§ Task prompt
Read the data below. Every line holding the string "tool" must be copied.

* * * *

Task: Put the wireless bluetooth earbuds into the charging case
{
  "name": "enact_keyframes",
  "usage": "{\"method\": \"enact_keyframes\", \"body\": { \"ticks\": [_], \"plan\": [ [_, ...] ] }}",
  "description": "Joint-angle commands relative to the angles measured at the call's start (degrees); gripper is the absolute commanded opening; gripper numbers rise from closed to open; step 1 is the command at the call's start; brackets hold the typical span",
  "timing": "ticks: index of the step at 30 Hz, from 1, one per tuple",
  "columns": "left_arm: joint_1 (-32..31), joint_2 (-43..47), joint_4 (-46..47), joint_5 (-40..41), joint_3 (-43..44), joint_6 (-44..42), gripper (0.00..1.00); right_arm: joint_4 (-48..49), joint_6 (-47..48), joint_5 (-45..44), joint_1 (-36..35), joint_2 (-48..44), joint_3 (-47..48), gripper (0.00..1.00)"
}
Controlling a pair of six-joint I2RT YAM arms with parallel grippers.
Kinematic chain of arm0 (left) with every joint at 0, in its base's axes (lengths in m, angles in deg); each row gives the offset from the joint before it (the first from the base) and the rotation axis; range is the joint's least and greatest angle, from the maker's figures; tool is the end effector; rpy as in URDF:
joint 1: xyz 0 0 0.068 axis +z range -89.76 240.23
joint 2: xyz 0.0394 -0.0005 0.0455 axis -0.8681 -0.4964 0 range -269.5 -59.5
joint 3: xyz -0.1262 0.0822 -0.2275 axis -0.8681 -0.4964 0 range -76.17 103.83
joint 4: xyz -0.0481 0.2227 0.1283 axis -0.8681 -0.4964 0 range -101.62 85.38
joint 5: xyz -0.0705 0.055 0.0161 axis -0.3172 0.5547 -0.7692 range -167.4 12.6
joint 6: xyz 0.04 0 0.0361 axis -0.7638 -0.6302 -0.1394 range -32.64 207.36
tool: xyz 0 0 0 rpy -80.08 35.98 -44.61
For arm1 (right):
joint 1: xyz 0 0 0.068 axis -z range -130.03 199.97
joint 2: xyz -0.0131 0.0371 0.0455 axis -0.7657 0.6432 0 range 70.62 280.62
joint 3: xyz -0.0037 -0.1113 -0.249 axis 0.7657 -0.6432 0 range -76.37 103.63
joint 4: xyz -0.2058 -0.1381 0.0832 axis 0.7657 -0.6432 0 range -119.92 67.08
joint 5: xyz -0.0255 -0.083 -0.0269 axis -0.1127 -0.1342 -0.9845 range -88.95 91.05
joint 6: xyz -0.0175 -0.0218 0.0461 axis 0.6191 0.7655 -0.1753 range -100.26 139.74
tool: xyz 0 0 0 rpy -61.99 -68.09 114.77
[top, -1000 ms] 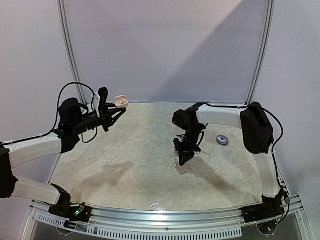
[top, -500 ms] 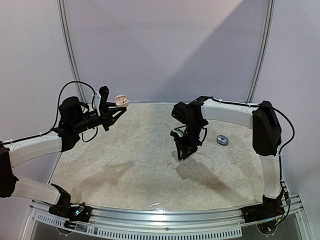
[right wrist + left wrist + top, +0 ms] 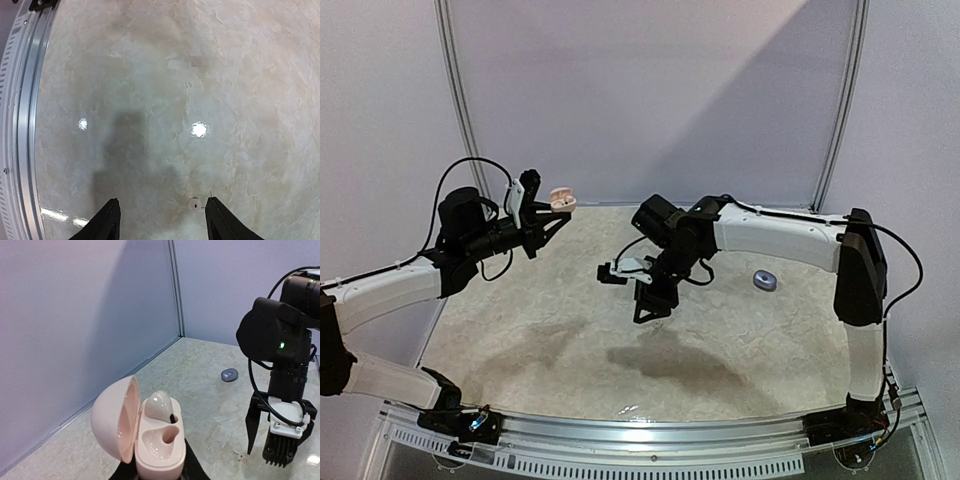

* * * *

§ Response for this exercise
Kinematic chain of arm0 (left) with every joint at 0, in its base's axes (lengths in m, angles in deg); each row gives the offset from the joint before it (the first from the base) and the rotation axis; range is the joint's least and greatest angle, from the maker's figures; tool is the end effector; rpy as in URDF:
tool: xyz 0 0 0 rpy -80.08 35.98 -44.61
tool: xyz 0 0 0 rpy -61.99 -68.09 114.77

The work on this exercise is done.